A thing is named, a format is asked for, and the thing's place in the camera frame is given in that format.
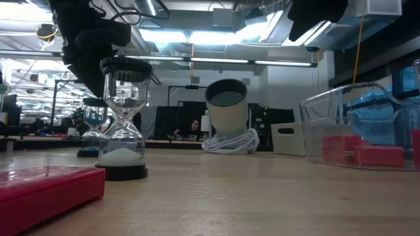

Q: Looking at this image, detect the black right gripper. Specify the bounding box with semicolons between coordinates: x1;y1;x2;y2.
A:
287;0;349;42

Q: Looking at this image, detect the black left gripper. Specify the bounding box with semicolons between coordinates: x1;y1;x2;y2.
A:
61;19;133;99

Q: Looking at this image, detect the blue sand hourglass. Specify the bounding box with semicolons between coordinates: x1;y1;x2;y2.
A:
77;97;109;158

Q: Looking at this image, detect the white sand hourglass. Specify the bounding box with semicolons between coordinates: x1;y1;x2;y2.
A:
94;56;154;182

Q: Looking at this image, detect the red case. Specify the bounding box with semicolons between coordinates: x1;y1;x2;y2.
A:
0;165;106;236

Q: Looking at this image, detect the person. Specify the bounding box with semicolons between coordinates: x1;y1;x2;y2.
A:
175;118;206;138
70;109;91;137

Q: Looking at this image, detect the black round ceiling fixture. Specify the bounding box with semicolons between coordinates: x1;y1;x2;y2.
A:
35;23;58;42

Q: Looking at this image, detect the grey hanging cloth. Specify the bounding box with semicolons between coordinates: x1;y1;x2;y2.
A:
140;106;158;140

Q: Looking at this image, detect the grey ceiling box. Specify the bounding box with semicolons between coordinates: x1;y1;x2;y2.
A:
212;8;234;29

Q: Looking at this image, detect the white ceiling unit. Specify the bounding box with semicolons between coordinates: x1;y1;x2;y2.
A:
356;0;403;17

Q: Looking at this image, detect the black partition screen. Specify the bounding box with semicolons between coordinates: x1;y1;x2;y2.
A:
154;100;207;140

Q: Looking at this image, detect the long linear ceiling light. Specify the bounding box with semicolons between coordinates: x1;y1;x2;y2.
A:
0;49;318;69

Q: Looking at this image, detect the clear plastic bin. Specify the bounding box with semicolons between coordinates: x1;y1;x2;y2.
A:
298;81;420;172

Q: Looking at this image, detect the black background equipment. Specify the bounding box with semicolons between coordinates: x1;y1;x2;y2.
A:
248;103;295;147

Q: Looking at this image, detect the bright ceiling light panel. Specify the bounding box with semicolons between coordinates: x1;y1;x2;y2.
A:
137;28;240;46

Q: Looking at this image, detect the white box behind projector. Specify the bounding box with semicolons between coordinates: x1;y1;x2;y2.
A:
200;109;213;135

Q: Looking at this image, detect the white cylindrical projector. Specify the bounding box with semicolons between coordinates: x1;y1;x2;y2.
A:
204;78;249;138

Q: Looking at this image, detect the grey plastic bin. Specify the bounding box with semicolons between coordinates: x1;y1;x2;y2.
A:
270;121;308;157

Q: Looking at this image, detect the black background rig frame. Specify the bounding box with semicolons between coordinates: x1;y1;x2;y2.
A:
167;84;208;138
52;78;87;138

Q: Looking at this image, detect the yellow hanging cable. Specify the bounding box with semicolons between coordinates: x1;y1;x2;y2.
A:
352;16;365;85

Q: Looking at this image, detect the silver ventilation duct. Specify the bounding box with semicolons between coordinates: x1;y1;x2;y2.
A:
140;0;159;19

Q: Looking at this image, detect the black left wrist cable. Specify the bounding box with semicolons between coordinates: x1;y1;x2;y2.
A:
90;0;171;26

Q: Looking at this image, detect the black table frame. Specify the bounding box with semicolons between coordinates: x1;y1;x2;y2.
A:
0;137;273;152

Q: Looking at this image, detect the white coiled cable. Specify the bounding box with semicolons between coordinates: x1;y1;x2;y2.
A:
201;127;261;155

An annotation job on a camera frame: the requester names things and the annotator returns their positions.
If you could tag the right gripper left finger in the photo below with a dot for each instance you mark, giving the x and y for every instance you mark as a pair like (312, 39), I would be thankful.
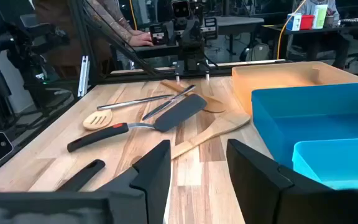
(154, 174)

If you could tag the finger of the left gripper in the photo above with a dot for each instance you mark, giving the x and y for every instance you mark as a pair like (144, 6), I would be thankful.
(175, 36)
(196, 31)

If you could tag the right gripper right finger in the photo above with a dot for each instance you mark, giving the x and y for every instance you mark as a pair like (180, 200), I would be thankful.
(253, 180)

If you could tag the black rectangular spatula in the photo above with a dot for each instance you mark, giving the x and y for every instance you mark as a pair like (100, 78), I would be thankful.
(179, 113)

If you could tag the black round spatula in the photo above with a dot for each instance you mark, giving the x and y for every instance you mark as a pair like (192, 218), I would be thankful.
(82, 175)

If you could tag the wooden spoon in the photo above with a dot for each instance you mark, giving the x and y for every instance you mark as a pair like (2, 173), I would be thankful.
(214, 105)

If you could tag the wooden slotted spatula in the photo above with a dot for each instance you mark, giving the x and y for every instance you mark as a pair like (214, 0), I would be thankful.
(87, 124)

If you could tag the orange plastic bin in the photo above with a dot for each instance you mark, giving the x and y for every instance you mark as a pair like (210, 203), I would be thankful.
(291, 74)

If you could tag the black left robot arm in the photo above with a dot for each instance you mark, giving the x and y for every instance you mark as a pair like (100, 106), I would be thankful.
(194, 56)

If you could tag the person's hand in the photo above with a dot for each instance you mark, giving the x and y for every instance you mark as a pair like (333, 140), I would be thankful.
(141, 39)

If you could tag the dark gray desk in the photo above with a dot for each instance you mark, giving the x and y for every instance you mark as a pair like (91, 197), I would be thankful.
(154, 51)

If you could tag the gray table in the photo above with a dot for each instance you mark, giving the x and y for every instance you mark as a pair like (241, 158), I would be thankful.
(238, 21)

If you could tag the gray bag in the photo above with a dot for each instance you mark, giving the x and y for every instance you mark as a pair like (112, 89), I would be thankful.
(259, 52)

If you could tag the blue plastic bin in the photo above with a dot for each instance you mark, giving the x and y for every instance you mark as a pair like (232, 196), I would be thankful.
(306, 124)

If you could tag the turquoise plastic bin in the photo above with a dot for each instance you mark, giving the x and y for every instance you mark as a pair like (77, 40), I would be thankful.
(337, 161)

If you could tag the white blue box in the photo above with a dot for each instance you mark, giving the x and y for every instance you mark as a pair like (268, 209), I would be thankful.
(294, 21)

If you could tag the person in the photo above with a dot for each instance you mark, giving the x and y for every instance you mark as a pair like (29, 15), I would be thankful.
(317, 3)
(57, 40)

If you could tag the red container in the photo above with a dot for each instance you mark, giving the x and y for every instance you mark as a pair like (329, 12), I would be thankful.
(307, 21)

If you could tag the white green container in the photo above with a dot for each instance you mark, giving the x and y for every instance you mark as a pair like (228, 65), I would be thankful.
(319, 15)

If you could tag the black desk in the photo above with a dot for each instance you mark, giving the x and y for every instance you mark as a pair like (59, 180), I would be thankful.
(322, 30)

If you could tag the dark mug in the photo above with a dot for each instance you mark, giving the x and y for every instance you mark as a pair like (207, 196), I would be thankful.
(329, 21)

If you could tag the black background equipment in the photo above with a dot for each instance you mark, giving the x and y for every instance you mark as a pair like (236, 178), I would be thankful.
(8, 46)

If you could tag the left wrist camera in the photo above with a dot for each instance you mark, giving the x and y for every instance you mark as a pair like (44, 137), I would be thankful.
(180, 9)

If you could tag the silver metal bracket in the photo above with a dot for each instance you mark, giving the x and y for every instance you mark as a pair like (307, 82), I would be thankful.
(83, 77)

==

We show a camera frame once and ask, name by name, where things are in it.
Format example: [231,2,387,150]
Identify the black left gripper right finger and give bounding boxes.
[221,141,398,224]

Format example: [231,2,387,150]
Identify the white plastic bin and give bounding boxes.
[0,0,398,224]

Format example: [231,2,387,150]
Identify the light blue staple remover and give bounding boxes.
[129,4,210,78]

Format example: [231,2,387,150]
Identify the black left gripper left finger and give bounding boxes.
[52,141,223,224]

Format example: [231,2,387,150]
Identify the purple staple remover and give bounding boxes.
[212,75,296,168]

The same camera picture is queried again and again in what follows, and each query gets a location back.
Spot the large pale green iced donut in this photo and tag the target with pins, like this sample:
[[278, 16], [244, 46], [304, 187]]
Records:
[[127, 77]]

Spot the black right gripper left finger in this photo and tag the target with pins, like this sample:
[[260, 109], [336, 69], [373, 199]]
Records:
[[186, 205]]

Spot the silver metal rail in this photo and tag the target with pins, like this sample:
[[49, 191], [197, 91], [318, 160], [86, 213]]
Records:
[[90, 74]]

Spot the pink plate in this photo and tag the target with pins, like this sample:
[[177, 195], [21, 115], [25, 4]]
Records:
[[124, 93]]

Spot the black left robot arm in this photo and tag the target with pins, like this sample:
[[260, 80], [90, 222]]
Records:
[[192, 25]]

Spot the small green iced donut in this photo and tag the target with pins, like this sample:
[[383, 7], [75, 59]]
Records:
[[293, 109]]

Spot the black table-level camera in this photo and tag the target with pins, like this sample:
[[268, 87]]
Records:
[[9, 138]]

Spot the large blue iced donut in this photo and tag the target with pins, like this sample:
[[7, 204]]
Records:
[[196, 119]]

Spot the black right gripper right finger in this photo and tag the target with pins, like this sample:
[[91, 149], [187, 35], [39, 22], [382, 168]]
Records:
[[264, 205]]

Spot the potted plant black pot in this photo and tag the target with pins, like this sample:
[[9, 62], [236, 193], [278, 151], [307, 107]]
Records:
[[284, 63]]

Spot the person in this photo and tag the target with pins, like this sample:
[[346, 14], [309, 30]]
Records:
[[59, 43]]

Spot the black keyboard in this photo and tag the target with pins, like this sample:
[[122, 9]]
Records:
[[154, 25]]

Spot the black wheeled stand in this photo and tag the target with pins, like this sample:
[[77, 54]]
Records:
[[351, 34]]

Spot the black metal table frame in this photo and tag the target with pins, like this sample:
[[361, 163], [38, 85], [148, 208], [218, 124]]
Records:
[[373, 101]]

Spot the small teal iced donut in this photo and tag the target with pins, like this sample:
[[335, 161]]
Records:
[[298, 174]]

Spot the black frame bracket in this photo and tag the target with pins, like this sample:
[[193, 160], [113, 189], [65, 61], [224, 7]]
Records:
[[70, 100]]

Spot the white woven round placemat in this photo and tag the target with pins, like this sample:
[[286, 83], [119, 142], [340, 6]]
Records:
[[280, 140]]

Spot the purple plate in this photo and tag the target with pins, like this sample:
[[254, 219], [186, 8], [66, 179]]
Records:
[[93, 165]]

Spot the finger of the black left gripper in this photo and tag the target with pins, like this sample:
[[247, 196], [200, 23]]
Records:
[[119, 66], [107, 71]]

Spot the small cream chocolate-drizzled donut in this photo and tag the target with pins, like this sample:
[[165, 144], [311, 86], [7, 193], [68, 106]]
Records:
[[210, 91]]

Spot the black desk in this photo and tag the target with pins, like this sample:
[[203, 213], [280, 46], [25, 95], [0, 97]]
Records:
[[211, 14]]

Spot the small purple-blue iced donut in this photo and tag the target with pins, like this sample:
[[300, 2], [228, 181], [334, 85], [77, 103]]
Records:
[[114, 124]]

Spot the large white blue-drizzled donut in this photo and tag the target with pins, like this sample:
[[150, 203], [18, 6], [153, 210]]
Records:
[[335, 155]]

---

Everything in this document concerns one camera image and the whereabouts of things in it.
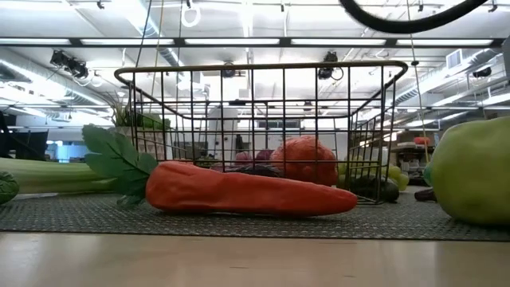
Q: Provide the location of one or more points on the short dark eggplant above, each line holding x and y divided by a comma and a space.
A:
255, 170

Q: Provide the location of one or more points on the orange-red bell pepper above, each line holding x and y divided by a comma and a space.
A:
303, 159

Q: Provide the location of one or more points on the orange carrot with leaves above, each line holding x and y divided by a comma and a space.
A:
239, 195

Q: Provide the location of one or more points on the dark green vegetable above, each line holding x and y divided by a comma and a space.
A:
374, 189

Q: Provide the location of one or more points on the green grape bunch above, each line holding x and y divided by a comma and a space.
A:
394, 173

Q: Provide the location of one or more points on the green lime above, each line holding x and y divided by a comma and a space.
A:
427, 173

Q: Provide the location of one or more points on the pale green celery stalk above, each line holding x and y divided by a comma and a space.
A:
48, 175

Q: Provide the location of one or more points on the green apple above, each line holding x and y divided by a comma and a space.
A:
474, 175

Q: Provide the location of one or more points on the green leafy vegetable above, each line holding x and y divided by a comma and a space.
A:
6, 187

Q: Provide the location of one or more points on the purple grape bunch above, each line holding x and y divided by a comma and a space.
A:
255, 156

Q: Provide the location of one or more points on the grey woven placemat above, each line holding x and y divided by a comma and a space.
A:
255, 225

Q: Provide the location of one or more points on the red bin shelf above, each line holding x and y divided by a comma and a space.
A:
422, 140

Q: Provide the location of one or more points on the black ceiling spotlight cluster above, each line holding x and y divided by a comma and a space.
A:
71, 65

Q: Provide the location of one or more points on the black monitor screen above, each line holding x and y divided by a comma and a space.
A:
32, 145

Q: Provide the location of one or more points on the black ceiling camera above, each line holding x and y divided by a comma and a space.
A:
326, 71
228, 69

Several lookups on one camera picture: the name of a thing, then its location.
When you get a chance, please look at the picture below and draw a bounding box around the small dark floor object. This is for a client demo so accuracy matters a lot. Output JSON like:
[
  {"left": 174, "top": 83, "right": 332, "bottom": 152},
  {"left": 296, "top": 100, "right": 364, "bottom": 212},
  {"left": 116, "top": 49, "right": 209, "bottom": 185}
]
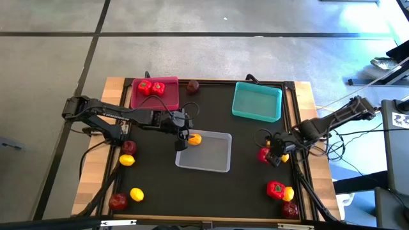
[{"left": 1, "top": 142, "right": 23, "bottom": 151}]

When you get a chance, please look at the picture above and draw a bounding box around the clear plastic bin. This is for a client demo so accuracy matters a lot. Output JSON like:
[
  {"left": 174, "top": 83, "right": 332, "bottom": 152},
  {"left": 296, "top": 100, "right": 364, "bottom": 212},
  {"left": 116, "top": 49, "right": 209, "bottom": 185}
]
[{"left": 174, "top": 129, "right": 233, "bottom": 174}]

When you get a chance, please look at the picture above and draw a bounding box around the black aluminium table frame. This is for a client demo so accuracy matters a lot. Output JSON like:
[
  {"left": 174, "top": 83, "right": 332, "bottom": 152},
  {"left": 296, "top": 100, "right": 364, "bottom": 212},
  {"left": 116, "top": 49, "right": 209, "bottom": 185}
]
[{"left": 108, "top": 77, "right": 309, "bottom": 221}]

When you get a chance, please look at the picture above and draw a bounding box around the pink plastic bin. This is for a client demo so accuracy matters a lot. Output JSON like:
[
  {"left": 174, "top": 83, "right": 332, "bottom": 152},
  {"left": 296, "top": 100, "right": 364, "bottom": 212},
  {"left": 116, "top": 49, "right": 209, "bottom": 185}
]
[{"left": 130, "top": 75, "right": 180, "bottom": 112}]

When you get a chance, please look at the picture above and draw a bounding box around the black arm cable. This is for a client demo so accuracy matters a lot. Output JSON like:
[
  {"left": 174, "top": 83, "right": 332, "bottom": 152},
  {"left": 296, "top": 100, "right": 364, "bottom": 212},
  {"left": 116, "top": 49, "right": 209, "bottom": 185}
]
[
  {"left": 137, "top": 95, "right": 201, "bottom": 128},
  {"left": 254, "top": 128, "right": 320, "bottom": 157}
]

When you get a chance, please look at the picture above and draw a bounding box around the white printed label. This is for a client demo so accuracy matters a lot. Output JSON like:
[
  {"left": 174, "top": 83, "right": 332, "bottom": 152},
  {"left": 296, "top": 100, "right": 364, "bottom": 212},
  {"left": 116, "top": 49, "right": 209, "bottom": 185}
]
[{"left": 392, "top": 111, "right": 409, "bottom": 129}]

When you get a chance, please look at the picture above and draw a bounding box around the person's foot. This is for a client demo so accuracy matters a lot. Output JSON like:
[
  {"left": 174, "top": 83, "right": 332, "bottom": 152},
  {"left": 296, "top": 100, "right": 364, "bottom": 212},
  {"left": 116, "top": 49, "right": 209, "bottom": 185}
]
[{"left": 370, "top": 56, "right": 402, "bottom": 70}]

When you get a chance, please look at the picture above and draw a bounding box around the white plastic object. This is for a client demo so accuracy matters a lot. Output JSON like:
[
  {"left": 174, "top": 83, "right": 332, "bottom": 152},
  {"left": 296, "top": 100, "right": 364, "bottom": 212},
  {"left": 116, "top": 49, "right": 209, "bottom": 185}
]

§ Exercise: Please give the number of lines in the listing above that contain the string "pink", without anything else.

§ Exercise answer: 2